RSA key is created with rotation policy of 1 year.

Environment Summary

azure-cli 2.36.0 *

core 2.36.0 *
telemetry 1.0.6 *

Extensions:
ssh 1.0.1

Dependencies:
msal 1.17.0
azure-mgmt-resource 20.0.0

Python location 'C:\Program Files (x86)\Microsoft SDKs\Azure\CLI2\python.exe'
Extensions directory 'C:\Users\S01626.azure\cliextensions'

Python (Windows) 3.10.4 (tags/v3.10.4:9d38120, Mar 23 2022, 22:57:10) [MSC v.1929 32 bit (Intel)]

and on:

azure-cli 2.56.0

core 2.56.0
telemetry 1.1.0

Dependencies:
msal 1.24.0b2
azure-mgmt-resource 23.1.0b2

Python location '/opt/az/bin/python3'
Extensions directory '/root/.azure/cliextensions'

Python (Linux) 3.11.5 (main, Jan 8 2024, 09:08:13) [GCC 11.4.0]

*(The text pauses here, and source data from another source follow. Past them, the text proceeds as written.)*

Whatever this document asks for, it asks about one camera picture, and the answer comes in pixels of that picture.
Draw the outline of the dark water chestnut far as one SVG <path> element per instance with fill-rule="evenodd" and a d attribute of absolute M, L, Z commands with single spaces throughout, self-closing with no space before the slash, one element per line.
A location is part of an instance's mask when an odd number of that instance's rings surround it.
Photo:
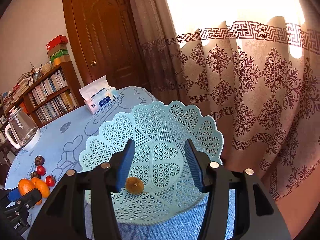
<path fill-rule="evenodd" d="M 34 163 L 36 166 L 42 166 L 44 164 L 44 157 L 39 155 L 35 158 Z"/>

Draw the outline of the red cherry tomato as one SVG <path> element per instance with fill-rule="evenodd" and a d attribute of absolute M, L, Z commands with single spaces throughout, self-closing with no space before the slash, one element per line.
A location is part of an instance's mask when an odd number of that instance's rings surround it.
<path fill-rule="evenodd" d="M 44 176 L 46 174 L 46 169 L 42 165 L 39 165 L 36 167 L 36 172 L 39 176 Z"/>
<path fill-rule="evenodd" d="M 56 179 L 54 176 L 46 176 L 46 184 L 48 187 L 53 187 L 56 184 Z"/>

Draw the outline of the red box on shelf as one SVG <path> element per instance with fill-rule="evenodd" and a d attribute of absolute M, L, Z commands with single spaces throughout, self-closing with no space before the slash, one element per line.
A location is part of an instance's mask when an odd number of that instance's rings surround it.
<path fill-rule="evenodd" d="M 57 37 L 55 37 L 54 39 L 52 39 L 50 42 L 46 44 L 46 48 L 47 48 L 47 51 L 50 51 L 58 44 L 67 44 L 67 43 L 68 43 L 68 39 L 66 36 L 58 35 Z"/>

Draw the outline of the tan longan fruit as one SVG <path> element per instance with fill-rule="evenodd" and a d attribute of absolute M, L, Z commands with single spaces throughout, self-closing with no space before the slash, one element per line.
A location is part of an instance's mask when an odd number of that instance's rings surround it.
<path fill-rule="evenodd" d="M 140 194 L 144 191 L 144 184 L 137 177 L 129 177 L 126 180 L 125 189 L 131 194 Z"/>

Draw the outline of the dark water chestnut near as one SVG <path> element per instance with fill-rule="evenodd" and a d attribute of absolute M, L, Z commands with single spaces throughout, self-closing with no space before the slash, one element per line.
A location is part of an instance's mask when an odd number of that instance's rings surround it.
<path fill-rule="evenodd" d="M 31 172 L 30 178 L 31 178 L 31 179 L 33 179 L 33 178 L 40 179 L 41 176 L 40 176 L 36 171 L 34 171 L 34 172 Z"/>

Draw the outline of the brown wooden door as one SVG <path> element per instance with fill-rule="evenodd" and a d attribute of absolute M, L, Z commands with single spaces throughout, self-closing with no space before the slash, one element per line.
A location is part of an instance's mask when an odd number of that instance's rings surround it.
<path fill-rule="evenodd" d="M 130 0 L 62 0 L 68 39 L 85 85 L 150 90 Z"/>

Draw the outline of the blue patterned tablecloth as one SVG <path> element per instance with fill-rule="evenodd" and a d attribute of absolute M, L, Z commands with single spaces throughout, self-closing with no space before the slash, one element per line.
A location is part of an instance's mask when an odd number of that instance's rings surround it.
<path fill-rule="evenodd" d="M 86 148 L 89 137 L 97 135 L 100 126 L 114 118 L 117 113 L 130 113 L 136 105 L 149 105 L 158 101 L 143 88 L 127 87 L 118 92 L 118 98 L 109 106 L 91 114 L 87 107 L 79 107 L 40 129 L 41 137 L 30 151 L 21 150 L 8 172 L 4 187 L 14 189 L 18 182 L 30 179 L 36 169 L 34 160 L 44 157 L 48 175 L 60 180 L 70 169 L 84 171 L 79 155 Z M 123 239 L 197 239 L 204 217 L 208 196 L 188 211 L 152 225 L 119 223 Z"/>

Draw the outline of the light blue lattice basket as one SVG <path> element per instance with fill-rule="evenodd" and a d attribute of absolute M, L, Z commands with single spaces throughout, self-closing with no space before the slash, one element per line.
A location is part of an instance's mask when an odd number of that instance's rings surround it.
<path fill-rule="evenodd" d="M 211 116 L 203 116 L 197 106 L 179 101 L 136 105 L 130 113 L 117 113 L 104 122 L 98 134 L 87 139 L 79 155 L 82 169 L 90 171 L 109 161 L 129 139 L 136 146 L 129 176 L 140 179 L 144 191 L 131 194 L 121 189 L 112 194 L 119 223 L 158 224 L 203 200 L 185 159 L 184 143 L 191 139 L 198 151 L 220 163 L 224 138 Z"/>

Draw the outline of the wooden bookshelf with books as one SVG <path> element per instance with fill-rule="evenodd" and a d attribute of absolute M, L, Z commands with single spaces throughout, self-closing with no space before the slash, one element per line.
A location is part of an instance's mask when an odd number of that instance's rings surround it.
<path fill-rule="evenodd" d="M 4 105 L 6 116 L 21 107 L 41 128 L 59 117 L 83 106 L 81 88 L 71 61 L 53 67 L 30 85 L 19 97 Z"/>

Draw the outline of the beige patterned curtain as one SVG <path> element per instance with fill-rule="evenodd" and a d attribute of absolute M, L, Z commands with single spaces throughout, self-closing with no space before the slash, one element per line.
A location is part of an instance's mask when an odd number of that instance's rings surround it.
<path fill-rule="evenodd" d="M 318 199 L 319 2 L 130 2 L 153 94 L 211 115 L 273 199 Z"/>

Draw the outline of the green box on shelf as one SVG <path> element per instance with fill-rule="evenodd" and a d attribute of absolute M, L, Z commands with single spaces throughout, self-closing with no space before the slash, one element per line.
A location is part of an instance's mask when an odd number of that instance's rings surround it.
<path fill-rule="evenodd" d="M 59 58 L 68 54 L 69 53 L 67 49 L 60 49 L 57 52 L 55 52 L 53 55 L 51 55 L 49 58 L 50 58 L 50 61 L 53 62 L 56 58 Z"/>

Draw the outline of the orange mandarin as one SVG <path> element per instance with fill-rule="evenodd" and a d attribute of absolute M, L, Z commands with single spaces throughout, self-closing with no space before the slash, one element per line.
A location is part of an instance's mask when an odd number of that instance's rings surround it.
<path fill-rule="evenodd" d="M 33 189 L 35 189 L 35 185 L 32 183 L 31 180 L 23 178 L 18 183 L 18 190 L 21 196 L 27 194 Z"/>
<path fill-rule="evenodd" d="M 46 199 L 49 197 L 50 188 L 44 181 L 37 179 L 35 180 L 34 185 L 40 191 L 42 198 Z"/>
<path fill-rule="evenodd" d="M 31 182 L 35 185 L 37 181 L 39 181 L 40 179 L 37 177 L 33 177 L 31 178 Z"/>

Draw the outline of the white tissue box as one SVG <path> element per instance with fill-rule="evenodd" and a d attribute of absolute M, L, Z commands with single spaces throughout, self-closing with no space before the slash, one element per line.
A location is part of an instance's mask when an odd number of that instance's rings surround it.
<path fill-rule="evenodd" d="M 117 100 L 118 91 L 108 84 L 106 75 L 79 89 L 85 105 L 92 114 L 96 114 Z"/>

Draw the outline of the dark water chestnut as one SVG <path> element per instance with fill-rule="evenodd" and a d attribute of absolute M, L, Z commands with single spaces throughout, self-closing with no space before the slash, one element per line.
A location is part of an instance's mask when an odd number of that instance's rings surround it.
<path fill-rule="evenodd" d="M 34 163 L 36 166 L 42 166 L 44 164 L 44 157 L 39 155 L 35 158 Z"/>
<path fill-rule="evenodd" d="M 31 172 L 30 178 L 31 178 L 31 179 L 33 179 L 33 178 L 40 179 L 41 176 L 40 176 L 36 171 L 34 171 L 34 172 Z"/>

Legal docs and information: aka.ms/AzureCliLegal

Your CLI is up-to-date.

Additional context

No response

[yonzhan]

Thank you for opening this issue, we will look into it.

[evelyn-ys]

Please add --exportable true while creating keys with rotation policy

[arthurderyckere-newday]

Please add --exportable true while creating keys with rotation policy

Returns error AKV.SKR.1006: Key can only set exportable to true when kty is RSA-HSM or EC-HSM but value is 'RSA'. Code: BadParameter Message: AKV.SKR.1006: Key can only set exportable to true when kty is RSA-HSM or EC-HSM but value is 'RSA'.

[arthurderyckere-newday]

@evelyn-ys @yonzhan any update on this?

[arthurderyckere-newday]

Microsoft Support came back with an answer.
The --policy argument in the az keyvault key create can't be used to create a rotation policy rather describes "rules under which the key can be exported".
To create a rotation policy, first create the key then run the az keyvault key rotation-policy update command to add a rotation policy.